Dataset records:
****************

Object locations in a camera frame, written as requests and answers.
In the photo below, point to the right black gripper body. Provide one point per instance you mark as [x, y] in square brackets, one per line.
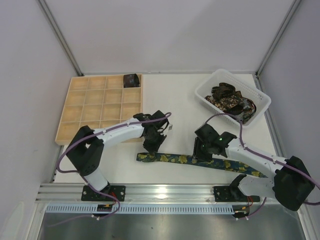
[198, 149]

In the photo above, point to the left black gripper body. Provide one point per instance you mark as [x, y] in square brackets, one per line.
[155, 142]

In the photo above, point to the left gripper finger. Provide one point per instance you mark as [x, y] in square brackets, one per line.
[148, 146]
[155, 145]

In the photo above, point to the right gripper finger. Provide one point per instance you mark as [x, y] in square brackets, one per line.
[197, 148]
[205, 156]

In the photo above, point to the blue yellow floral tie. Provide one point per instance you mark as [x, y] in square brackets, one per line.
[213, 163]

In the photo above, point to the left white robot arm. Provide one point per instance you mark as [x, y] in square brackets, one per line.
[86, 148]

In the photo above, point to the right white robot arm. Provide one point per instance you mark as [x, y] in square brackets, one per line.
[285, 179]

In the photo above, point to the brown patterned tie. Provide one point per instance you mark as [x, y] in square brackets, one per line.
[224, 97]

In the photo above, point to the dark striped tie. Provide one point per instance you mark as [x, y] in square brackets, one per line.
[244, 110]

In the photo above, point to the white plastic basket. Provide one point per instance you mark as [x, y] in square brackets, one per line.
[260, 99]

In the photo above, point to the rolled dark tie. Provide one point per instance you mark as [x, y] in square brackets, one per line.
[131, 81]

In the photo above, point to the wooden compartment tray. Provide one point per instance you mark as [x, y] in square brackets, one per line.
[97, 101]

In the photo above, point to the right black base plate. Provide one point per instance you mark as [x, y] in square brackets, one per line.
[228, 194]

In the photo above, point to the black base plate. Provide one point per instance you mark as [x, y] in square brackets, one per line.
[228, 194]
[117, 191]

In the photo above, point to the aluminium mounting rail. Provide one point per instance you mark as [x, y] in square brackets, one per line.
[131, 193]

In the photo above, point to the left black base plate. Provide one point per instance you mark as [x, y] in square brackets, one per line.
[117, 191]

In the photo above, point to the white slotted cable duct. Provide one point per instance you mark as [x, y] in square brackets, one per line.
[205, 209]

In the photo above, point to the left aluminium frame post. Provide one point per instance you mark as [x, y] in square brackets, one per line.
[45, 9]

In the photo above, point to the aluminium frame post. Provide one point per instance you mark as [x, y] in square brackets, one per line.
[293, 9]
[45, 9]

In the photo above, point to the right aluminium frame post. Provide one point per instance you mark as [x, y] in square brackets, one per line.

****************

Exercise description:
All of the entries need to be copied exactly, minus any pictures.

Response to the task:
Object locations in a camera frame, written as requests and answers.
In the photo below, point to the right black gripper body. Provide one point per instance you mark as [x, y] in square brackets, one per line.
[198, 149]

In the photo above, point to the left black gripper body. Provide one point per instance you mark as [x, y] in square brackets, one per line.
[155, 142]

In the photo above, point to the left gripper finger. Provide one point per instance you mark as [x, y] in square brackets, one per line.
[148, 146]
[155, 145]

In the photo above, point to the right gripper finger. Provide one point per instance you mark as [x, y] in square brackets, one per line.
[197, 148]
[205, 156]

In the photo above, point to the blue yellow floral tie. Provide one point per instance you mark as [x, y] in square brackets, one per line.
[213, 163]

In the photo above, point to the left white robot arm. Provide one point per instance you mark as [x, y] in square brackets, one per line.
[86, 148]

In the photo above, point to the right white robot arm. Provide one point per instance you mark as [x, y] in square brackets, one per line.
[285, 179]

In the photo above, point to the brown patterned tie. Provide one point per instance you mark as [x, y] in square brackets, one per line.
[224, 97]

In the photo above, point to the dark striped tie. Provide one point per instance you mark as [x, y] in square brackets, one per line.
[244, 110]

In the photo above, point to the white plastic basket. Provide one point per instance you mark as [x, y] in square brackets, one per line.
[260, 99]

In the photo above, point to the rolled dark tie. Provide one point per instance you mark as [x, y] in square brackets, one per line.
[131, 81]

In the photo above, point to the wooden compartment tray. Provide one point per instance you mark as [x, y] in square brackets, one per line.
[97, 101]

In the photo above, point to the right black base plate. Provide one point per instance you mark as [x, y] in square brackets, one per line.
[228, 194]

In the photo above, point to the black base plate. Provide one point per instance you mark as [x, y] in square brackets, one per line.
[228, 194]
[117, 191]

In the photo above, point to the aluminium mounting rail. Provide one point per instance you mark as [x, y] in square brackets, one per line.
[131, 193]

In the photo above, point to the left black base plate. Provide one point per instance you mark as [x, y] in square brackets, one per line.
[117, 191]

In the photo above, point to the white slotted cable duct. Provide one point per instance you mark as [x, y] in square brackets, one per line.
[205, 209]

In the photo above, point to the left aluminium frame post. Provide one point per instance you mark as [x, y] in square brackets, one per line.
[45, 9]

In the photo above, point to the aluminium frame post. Provide one point per instance you mark as [x, y] in square brackets, one per line.
[293, 9]
[45, 9]

In the photo above, point to the right aluminium frame post. Provide one point per instance you mark as [x, y] in square brackets, one per line.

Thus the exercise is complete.